目線を逸らし、たいして興味もなさそうな顔で野球中継を見物するマスターを観察し、それからオレンジジュースに手をつける。
「和泉さんて、普段と学校とで大分違うよね」
僕の発したその言葉に、僕の目の前にいる殺人少女は丸い瞳をきょとんとさせた。それから、いつものように僕だけに見せる悪戯な光を瞳に宿し、黒くて長い髪をさらりと揺らした。
「そう?」
「うん」
あっさりと即答する。
彼女はうーん、と考え込むようにしてテーブルの上に腕を組むと、ぽんと手を打ってこう言った。
「わたしね、セイジと一緒にいるとすごく楽なの」
「楽?」
うん、と口元にセーラー服の袖を当て、探偵のような仕草をしながら話を続ける。
「ほらわたし、学校で結構気を張ってるじゃない? 張ってるのね」
「ていうか、崇められてるよね。なんか」
「うん。で、周りがね、なんだかすごく頼ってくるっていうか、だからやっぱり気が抜けないっていうか」
でもね、といって口元に当てていた袖をテーブルに下す。
「セイジといるとね、なんか違うの。セイジって、自分では気がついてないかもしれないけど――すごく、すごくね、不思議な人なんだよ。余計なことを言わないの。だから周りからは変な印象を受けやすいかもしれないけど。全部受け入れられている気がするし、逆に全部否定されてるような気もするの」
僕は両手をテーブルの上に置いたまま正面を向いて、呟くように言葉を発する彼女の顔をじっと見る。彼女は、ずい、と数センチ僕との距離を縮めると、
「セイジってさ、友達いるの?」
「……」
「やっぱりね。セイジが学校で楽しそうに話してるとこなんて、一回も見たことないもの」
「……君だって対してそう変わらないじゃないか」
僕の言葉に、彼女は「そうかもね」と困ったように歯を見せた。
「あんな、無理した関係で続けたって、本当の友達なんでいえないもんね」
わたし達、友達いないコンビだねー。と無理やりに笑顔を作り髪を揺らした。僕は、気を紛らわすようにして窓の外へ目を向けた彼女の整った横顔を見つめ、殆ど空になったオレンジジュースの氷を鳴らす。
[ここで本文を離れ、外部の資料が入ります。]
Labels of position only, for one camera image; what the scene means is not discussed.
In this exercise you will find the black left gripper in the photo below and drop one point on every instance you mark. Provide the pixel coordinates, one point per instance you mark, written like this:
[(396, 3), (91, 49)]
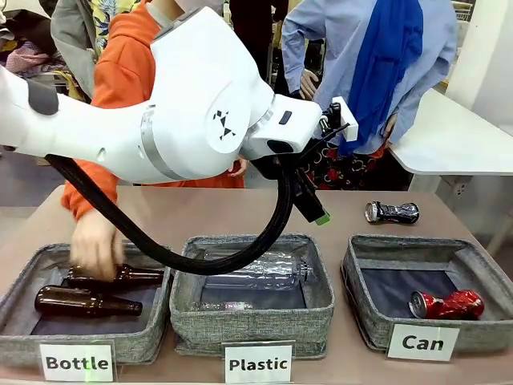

「いいじゃん、学校で友達いなくても。俺は少なくとも、君のこと友達だと思ってるから。それじゃあ、なんか不満?」
僕のその言葉に、ほんの少し陰っていた彼女の瞳が光を帯びる。それから、白い雪のようなふっくらとした頬に紅を差して、恥ずかしそうにこういった。
「わたし、時々思うんだけど」
「なに?」
「セイジって、もしかして天然?」
「なにが」
「言ってて自分で恥ずかしいとか思わないの?」
「……別に」
要領を得ない僕の返答に、彼女は困ったように顔を伏せた。